▸ WHAT IS EXPECTED:
Number of lines with the string "things" in the entries below: report it, and nothing besides.

(Records from a data collection)

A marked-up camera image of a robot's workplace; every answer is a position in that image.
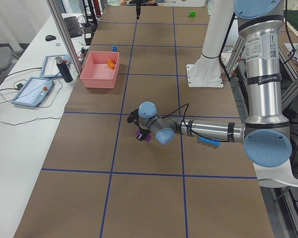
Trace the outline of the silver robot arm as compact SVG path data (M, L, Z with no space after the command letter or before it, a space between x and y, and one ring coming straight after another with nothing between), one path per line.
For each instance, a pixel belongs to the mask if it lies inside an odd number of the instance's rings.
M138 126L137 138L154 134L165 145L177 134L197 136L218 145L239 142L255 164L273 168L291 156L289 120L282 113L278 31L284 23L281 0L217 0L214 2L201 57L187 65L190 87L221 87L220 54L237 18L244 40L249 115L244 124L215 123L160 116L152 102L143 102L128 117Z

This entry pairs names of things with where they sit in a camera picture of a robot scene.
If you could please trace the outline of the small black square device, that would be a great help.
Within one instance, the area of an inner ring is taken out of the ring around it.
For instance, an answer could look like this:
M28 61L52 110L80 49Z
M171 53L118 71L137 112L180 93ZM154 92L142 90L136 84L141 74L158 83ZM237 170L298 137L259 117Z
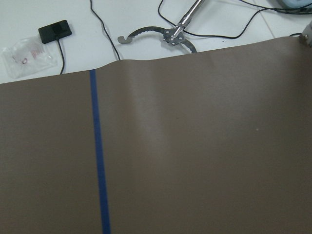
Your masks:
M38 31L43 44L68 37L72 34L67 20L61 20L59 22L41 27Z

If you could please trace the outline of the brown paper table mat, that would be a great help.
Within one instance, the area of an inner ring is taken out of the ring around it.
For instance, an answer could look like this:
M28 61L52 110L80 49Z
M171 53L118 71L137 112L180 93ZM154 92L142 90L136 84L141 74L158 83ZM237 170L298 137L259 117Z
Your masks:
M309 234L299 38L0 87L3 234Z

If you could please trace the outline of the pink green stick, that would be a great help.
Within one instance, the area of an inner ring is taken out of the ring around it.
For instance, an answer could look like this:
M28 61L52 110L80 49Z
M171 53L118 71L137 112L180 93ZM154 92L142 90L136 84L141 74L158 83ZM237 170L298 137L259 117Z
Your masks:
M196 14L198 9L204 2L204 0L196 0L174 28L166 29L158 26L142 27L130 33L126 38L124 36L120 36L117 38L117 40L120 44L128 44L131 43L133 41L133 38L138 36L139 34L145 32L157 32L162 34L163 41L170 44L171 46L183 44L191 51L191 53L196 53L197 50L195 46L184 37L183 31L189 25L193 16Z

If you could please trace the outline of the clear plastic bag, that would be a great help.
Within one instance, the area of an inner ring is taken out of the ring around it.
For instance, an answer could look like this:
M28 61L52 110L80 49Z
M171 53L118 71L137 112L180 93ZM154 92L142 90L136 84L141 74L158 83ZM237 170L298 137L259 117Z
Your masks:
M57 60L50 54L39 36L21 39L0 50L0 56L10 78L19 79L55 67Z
...
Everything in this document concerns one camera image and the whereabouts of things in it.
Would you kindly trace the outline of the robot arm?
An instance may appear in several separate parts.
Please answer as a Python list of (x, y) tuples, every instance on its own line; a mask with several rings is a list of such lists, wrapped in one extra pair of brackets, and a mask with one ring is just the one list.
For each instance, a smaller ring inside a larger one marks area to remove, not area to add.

▸ FINISHED TASK:
2